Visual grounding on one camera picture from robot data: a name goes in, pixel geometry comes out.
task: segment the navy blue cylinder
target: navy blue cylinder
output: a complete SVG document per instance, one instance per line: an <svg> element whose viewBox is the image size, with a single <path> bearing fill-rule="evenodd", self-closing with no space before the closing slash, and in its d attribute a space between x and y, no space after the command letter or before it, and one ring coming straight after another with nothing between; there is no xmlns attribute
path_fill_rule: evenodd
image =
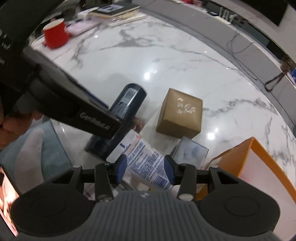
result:
<svg viewBox="0 0 296 241"><path fill-rule="evenodd" d="M105 161L129 131L146 96L147 94L141 86L133 83L126 85L110 108L110 112L123 121L122 127L111 140L93 135L85 150Z"/></svg>

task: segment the white cloth
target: white cloth
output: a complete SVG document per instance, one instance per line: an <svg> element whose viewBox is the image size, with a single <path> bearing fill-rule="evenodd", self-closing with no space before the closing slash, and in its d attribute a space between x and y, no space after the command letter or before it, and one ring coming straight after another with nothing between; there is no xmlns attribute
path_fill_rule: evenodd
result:
<svg viewBox="0 0 296 241"><path fill-rule="evenodd" d="M44 130L36 128L25 141L15 162L15 183L21 194L44 182L41 150Z"/></svg>

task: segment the person's hand
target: person's hand
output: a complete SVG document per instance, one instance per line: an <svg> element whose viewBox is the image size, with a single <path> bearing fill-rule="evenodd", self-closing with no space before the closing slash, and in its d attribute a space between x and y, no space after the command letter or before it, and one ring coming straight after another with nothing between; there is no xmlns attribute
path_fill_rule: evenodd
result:
<svg viewBox="0 0 296 241"><path fill-rule="evenodd" d="M21 117L4 117L2 101L0 97L0 150L15 141L20 135L23 135L30 128L33 119L41 119L42 114L33 111L30 114Z"/></svg>

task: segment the screw
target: screw
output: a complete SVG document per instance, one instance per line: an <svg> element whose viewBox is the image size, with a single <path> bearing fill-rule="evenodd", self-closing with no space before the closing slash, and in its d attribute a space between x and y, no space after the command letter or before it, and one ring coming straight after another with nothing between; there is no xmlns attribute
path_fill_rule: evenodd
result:
<svg viewBox="0 0 296 241"><path fill-rule="evenodd" d="M97 199L98 199L98 201L100 201L100 202L109 202L109 201L111 201L113 198L112 198L111 196L109 196L109 195L102 194L102 195L99 195L99 196L97 197Z"/></svg>
<svg viewBox="0 0 296 241"><path fill-rule="evenodd" d="M179 199L182 200L182 201L189 202L189 201L192 201L193 200L193 196L191 194L184 193L184 194L181 194L179 196Z"/></svg>

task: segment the orange box
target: orange box
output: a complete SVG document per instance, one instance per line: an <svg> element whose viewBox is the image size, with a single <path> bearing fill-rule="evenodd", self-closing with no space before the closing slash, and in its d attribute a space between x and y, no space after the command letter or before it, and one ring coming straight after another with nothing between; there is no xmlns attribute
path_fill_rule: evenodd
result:
<svg viewBox="0 0 296 241"><path fill-rule="evenodd" d="M215 157L207 165L218 165L223 170L265 192L278 203L281 215L274 233L283 241L296 234L296 190L282 169L254 138ZM200 186L197 200L207 195L207 187Z"/></svg>

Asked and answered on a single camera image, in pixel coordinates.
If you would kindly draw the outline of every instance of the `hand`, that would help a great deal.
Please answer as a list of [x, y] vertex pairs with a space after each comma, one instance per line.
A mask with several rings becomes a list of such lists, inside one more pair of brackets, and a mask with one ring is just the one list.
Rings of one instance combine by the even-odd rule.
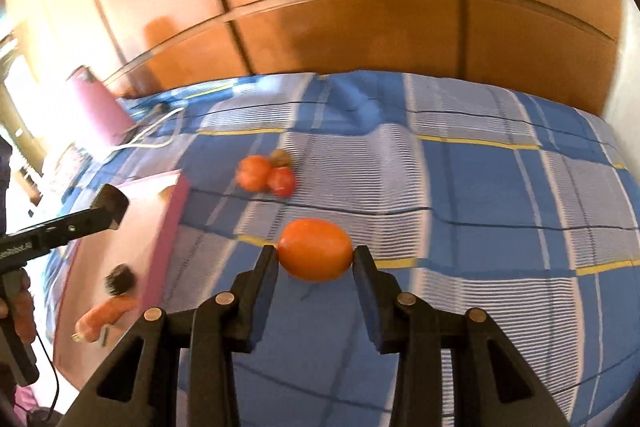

+++

**Exercise requirements**
Would you mind returning each entry above word for word, skipping the images?

**Output**
Visual grounding on one camera picture from robot data: a name goes in, pixel geometry comes out.
task: segment the navy blue cylinder
target: navy blue cylinder
output: a complete SVG document per instance, one instance per line: an <svg> element whose viewBox is the image size, with a single <path> bearing fill-rule="evenodd", self-closing with no space before the closing slash, and in its d attribute a space between x and y, no space after the command letter or before it, and one ring coming straight after another with nothing between; there is no xmlns attribute
path_fill_rule: evenodd
image =
result:
<svg viewBox="0 0 296 241"><path fill-rule="evenodd" d="M105 161L129 131L146 96L147 94L141 86L133 83L126 85L110 108L110 112L123 121L122 127L111 140L93 135L85 150Z"/></svg>

task: segment the white cloth
target: white cloth
output: a complete SVG document per instance, one instance per line: an <svg> element whose viewBox is the image size, with a single <path> bearing fill-rule="evenodd", self-closing with no space before the closing slash, and in its d attribute a space between x and y, no space after the command letter or before it, and one ring coming straight after another with nothing between; there is no xmlns attribute
path_fill_rule: evenodd
result:
<svg viewBox="0 0 296 241"><path fill-rule="evenodd" d="M44 130L36 128L25 141L15 162L15 183L21 194L44 182L41 150Z"/></svg>

task: segment the person's hand
target: person's hand
output: a complete SVG document per instance, one instance per line: an <svg> element whose viewBox is the image size, with a single <path> bearing fill-rule="evenodd", self-closing with no space before the closing slash, and in its d attribute a space between x and y, no space after the command letter or before it, and one ring coming straight after another with nothing between; there is no xmlns attribute
path_fill_rule: evenodd
result:
<svg viewBox="0 0 296 241"><path fill-rule="evenodd" d="M21 117L4 117L2 101L0 97L0 150L15 141L20 135L23 135L30 128L33 119L41 119L42 114L33 111L30 114Z"/></svg>

task: segment the screw
target: screw
output: a complete SVG document per instance, one instance per line: an <svg> element whose viewBox is the image size, with a single <path> bearing fill-rule="evenodd", self-closing with no space before the closing slash, and in its d attribute a space between x and y, no space after the command letter or before it, and one ring coming straight after another with nothing between; there is no xmlns attribute
path_fill_rule: evenodd
result:
<svg viewBox="0 0 296 241"><path fill-rule="evenodd" d="M97 199L98 199L98 201L100 201L100 202L109 202L109 201L111 201L113 198L112 198L111 196L109 196L109 195L102 194L102 195L99 195L99 196L97 197Z"/></svg>
<svg viewBox="0 0 296 241"><path fill-rule="evenodd" d="M179 199L182 200L182 201L189 202L189 201L192 201L193 200L193 196L191 194L184 193L184 194L181 194L179 196Z"/></svg>

task: segment the orange box
target: orange box
output: a complete SVG document per instance, one instance per line: an <svg> element whose viewBox is the image size, with a single <path> bearing fill-rule="evenodd", self-closing with no space before the closing slash, and in its d attribute a space between x and y, no space after the command letter or before it, and one ring coming straight after another with nothing between; there is no xmlns attribute
path_fill_rule: evenodd
result:
<svg viewBox="0 0 296 241"><path fill-rule="evenodd" d="M215 157L207 165L218 165L223 170L265 192L278 203L281 215L274 233L283 241L296 234L296 190L282 169L254 138ZM200 186L197 200L207 195L207 187Z"/></svg>

Asked and answered on a single camera image, in pixel coordinates.
If you would kindly draw the outline of every instance of the `hand`, that would help a great deal.
Please answer as a list of [x, y] vertex pairs with a space after each comma, one instance per line.
A mask with several rings becomes a list of such lists, inside one more pair of brackets, and a mask with one ring is just the one list.
Rings of one instance combine by the even-odd rule.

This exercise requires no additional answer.